Task objective:
Every line containing "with" should be identified and copied from the data below.

Segment Open

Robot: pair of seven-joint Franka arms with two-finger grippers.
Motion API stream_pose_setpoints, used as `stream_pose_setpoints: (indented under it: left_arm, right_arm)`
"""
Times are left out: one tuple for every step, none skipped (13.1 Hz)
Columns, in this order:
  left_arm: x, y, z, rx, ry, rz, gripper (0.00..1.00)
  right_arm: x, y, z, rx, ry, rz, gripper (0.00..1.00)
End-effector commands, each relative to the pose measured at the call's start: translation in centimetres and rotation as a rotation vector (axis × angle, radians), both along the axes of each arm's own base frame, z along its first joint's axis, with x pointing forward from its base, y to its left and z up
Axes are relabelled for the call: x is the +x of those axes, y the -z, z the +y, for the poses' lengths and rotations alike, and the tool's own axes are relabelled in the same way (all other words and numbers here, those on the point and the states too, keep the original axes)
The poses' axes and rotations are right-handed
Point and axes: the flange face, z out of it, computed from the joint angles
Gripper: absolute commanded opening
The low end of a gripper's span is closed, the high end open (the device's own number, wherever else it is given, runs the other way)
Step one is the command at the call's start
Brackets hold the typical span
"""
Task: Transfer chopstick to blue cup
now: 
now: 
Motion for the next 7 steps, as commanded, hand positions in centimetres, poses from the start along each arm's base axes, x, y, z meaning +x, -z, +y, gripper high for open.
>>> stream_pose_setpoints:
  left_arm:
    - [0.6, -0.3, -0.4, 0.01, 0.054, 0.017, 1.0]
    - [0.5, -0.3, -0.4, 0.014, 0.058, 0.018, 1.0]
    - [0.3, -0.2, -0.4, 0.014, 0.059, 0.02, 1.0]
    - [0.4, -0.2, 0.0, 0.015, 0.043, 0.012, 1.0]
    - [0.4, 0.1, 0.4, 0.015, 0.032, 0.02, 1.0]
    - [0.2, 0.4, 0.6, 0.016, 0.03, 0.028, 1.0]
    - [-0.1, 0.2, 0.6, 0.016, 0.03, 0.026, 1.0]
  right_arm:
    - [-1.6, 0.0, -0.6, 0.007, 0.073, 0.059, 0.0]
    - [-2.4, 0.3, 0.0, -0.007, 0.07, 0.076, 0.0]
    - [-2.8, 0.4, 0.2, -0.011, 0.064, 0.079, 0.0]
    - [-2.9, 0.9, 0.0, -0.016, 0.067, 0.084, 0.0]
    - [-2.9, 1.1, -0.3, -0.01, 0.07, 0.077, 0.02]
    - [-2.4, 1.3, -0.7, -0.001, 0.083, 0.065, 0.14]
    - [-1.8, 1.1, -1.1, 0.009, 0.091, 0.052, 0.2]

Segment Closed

Answer box:
Robot: pair of seven-joint Franka arms with two-finger grippers.
End-effector commands, each relative to the pose measured at the call's start: translation in centimetres and rotation as a rotation vector (axis × angle, radians), both along the axes of each arm's own base frame, z along its first joint's axis, with x pointing forward from its base, y to its left and z up

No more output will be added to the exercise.